However, contrary to his call for justice, the actions of the Nigerian leader since he assumed office as democratic president in 2015 have been characterised by many cases of injustice and illegality.

Catalogue of Human Right Abuses

Although Mr Buhari pledged to investigate allegations of human rights abuses against the military in his inaugural address in May 2015, the administration of the former military dictator did not waste time to start scripting its own bloody chapter of state terror. In December 2015, seven months after Mr Buhari assumed office, the Nigerian Army, which Mr Buhari superintends as Commander-In-Chief, extra-judicially killed over 350 members of a Shiite minority group, IMN. The victims included women and children. The army accused the Shiites of blocking a road being used by the then army chief, Tukur Buratai, thus endangering his life. The Shiites were holding a demonstration by members of the group on a major road in Zaria, north-west Nigeria, during which they blocked the road users and Mr Buratai’s convoy.

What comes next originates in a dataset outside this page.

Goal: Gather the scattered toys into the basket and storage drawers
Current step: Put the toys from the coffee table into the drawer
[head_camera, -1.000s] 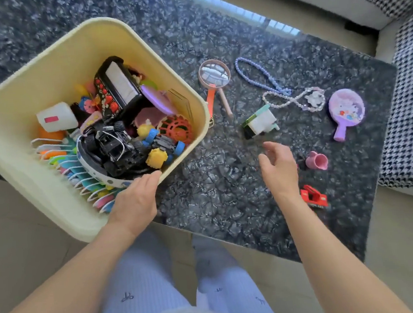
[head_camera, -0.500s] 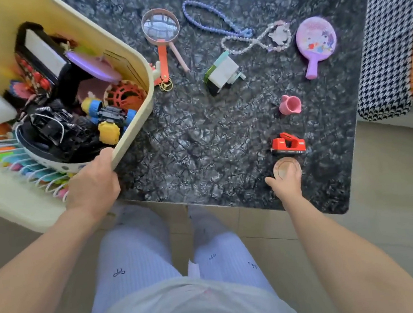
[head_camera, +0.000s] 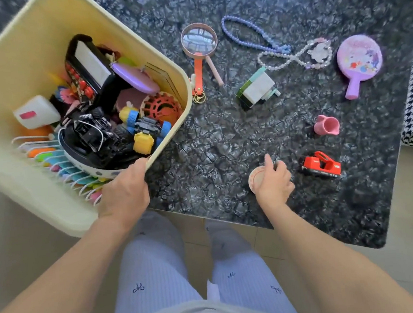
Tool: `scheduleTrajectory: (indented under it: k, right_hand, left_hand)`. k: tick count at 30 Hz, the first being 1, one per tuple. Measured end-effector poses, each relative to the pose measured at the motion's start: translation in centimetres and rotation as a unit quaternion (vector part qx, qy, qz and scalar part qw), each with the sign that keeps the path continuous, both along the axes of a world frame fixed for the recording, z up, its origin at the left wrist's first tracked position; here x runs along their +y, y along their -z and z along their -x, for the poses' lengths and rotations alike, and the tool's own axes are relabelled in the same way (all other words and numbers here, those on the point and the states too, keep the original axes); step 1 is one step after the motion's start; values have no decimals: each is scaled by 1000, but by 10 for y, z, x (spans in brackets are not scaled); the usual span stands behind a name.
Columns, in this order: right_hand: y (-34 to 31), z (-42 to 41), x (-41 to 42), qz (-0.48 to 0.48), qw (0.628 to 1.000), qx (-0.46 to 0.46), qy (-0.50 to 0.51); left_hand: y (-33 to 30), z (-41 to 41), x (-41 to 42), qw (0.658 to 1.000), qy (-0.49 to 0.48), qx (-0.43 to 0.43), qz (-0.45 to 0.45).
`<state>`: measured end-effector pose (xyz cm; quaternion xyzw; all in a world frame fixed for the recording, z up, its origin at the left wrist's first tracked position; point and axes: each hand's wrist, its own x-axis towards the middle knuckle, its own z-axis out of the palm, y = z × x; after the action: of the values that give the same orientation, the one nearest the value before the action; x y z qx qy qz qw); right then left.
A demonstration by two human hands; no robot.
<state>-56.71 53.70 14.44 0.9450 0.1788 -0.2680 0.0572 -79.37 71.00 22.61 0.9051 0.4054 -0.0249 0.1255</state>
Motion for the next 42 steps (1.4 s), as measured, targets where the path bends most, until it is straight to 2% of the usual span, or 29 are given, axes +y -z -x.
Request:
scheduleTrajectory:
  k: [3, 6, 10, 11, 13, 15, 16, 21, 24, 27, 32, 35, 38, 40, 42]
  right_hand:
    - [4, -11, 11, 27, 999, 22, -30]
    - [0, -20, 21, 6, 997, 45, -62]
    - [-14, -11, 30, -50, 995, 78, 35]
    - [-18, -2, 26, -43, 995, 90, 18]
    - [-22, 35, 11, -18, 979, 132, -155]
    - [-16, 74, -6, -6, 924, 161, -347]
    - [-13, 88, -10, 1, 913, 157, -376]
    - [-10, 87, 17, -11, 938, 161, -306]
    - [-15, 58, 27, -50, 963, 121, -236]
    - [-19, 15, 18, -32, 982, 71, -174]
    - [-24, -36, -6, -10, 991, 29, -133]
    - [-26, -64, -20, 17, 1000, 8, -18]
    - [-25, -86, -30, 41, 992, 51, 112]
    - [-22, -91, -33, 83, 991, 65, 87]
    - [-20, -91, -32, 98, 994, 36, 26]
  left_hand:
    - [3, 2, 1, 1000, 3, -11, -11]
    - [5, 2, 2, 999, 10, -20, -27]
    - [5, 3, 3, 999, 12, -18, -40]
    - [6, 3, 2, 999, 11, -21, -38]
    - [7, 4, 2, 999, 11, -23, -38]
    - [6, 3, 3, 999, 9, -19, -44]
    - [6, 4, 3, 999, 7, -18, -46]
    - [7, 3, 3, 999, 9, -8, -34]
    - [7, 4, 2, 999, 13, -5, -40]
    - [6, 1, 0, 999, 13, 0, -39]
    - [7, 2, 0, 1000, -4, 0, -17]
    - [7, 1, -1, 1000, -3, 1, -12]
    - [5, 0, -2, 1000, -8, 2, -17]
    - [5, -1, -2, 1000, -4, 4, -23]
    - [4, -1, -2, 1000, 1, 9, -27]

The killings occurred over two days including a late-night raid on the religious base of the Shiites in Zaria. Apart from killing hundreds of the Shiites, the army also arrested scores of them including their leader, Ibraheem El-Zakzaky, and his wife Zeenah. The hundreds of people killed by the army were also buried in secret mass graves. The massacre was condemned by local and international human rights groups such as SERAP, Human Rights Watch and Amnesty International. Also, when a court ordered Mr Zakzaky and his wife released in 2016, Mr Buhari’s government ignored the ruling and instead filed murder charges against them. Most IMN members jailed in 2015 were released between 2019 and 2020 after the court found them innocent of all charges. But the continued detention of Mr El-Zakzaky and his wife sparked protests that turned deadly, leading the Nigerian government to outlaw the sect in 2019.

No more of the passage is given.